_What you will do_
Line by line, copy the material below exactly.
==== Dataset content
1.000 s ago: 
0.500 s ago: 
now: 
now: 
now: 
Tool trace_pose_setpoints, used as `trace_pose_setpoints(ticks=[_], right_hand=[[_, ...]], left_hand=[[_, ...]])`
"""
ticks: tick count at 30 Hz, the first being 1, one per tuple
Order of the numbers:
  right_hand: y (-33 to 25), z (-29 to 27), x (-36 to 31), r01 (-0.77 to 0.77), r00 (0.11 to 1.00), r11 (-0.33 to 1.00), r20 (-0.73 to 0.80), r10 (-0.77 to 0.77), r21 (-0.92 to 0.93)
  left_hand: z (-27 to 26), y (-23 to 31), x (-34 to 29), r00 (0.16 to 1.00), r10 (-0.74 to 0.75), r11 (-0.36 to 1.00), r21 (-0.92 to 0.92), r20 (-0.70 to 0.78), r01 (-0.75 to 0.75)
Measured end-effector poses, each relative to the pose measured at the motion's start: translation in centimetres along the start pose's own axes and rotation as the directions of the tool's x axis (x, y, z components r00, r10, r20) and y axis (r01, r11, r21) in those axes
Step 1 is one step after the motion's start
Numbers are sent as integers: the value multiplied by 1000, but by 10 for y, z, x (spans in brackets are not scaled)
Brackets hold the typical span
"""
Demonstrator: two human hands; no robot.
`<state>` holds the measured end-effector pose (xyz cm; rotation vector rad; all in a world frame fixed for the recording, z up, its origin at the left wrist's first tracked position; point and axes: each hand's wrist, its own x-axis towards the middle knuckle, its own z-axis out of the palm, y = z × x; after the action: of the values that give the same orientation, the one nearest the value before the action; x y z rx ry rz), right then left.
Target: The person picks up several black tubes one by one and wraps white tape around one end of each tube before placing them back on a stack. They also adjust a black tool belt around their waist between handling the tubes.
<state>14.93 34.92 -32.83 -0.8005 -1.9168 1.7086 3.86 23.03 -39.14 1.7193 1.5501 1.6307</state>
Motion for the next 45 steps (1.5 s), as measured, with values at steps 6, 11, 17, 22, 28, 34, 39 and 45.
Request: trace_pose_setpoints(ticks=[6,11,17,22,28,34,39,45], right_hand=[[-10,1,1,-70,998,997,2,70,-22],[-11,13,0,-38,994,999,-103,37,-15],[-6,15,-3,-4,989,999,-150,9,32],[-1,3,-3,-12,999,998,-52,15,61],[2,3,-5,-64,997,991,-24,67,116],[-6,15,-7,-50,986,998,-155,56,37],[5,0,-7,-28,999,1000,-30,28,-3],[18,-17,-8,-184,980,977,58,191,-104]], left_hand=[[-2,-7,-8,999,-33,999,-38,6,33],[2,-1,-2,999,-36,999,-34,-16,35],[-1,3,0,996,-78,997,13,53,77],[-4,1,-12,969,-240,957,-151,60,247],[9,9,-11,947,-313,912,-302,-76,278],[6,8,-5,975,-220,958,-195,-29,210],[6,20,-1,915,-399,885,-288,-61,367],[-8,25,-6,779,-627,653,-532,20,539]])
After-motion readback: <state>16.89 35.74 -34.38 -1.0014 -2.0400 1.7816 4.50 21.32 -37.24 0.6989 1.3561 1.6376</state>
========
_Expected answer_
1.000 s ago: 
0.500 s ago: 
now: 
now: 
now: 
Tool trace_pose_setpoints, used as `trace_pose_setpoints(ticks=[_], right_hand=[[_, ...]], left_hand=[[_, ...]])`
"""
ticks: tick count at 30 Hz, the first being 1, one per tuple
Order of the numbers:
  right_hand: y (-33 to 25), z (-29 to 27), x (-36 to 31), r01 (-0.77 to 0.77), r00 (0.11 to 1.00), r11 (-0.33 to 1.00), r20 (-0.73 to 0.80), r10 (-0.77 to 0.77), r21 (-0.92 to 0.93)
  left_hand: z (-27 to 26), y (-23 to 31), x (-34 to 29), r00 (0.16 to 1.00), r10 (-0.74 to 0.75), r11 (-0.36 to 1.00), r21 (-0.92 to 0.92), r20 (-0.70 to 0.78), r01 (-0.75 to 0.75)
Measured end-effector poses, each relative to the pose measured at the motion's start: translation in centimetres along the start pose's own axes and rotation as the directions of the tool's x axis (x, y, z components r00, r10, r20) and y axis (r01, r11, r21) in those axes
Step 1 is one step after the motion's start
Numbers are sent as integers: the value multiplied by 1000, but by 10 for y, z, x (spans in brackets are not scaled)
Brackets hold the typical span
"""
Demonstrator: two human hands; no robot.
`<state>` holds the measured end-effector pose (xyz cm; rotation vector rad; all in a world frame fixed for the recording, z up, its origin at the left wrist's first tracked position; point and axes: each hand's wrist, its own x-axis towards the middle knuckle, its own z-axis out of the palm, y = z × x; after the action: of the values that give the same orientation, the one nearest the value before the action; x y z rx ry rz), right then left.
Target: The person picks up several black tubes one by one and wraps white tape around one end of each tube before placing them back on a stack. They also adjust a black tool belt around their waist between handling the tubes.
<state>14.93 34.92 -32.83 -0.8005 -1.9168 1.7086 3.86 23.03 -39.14 1.7193 1.5501 1.6307</state>
Motion for the next 45 steps (1.5 s), as measured, with values at steps 6, 11, 17, 22, 28, 34, 39 and 45.
Request: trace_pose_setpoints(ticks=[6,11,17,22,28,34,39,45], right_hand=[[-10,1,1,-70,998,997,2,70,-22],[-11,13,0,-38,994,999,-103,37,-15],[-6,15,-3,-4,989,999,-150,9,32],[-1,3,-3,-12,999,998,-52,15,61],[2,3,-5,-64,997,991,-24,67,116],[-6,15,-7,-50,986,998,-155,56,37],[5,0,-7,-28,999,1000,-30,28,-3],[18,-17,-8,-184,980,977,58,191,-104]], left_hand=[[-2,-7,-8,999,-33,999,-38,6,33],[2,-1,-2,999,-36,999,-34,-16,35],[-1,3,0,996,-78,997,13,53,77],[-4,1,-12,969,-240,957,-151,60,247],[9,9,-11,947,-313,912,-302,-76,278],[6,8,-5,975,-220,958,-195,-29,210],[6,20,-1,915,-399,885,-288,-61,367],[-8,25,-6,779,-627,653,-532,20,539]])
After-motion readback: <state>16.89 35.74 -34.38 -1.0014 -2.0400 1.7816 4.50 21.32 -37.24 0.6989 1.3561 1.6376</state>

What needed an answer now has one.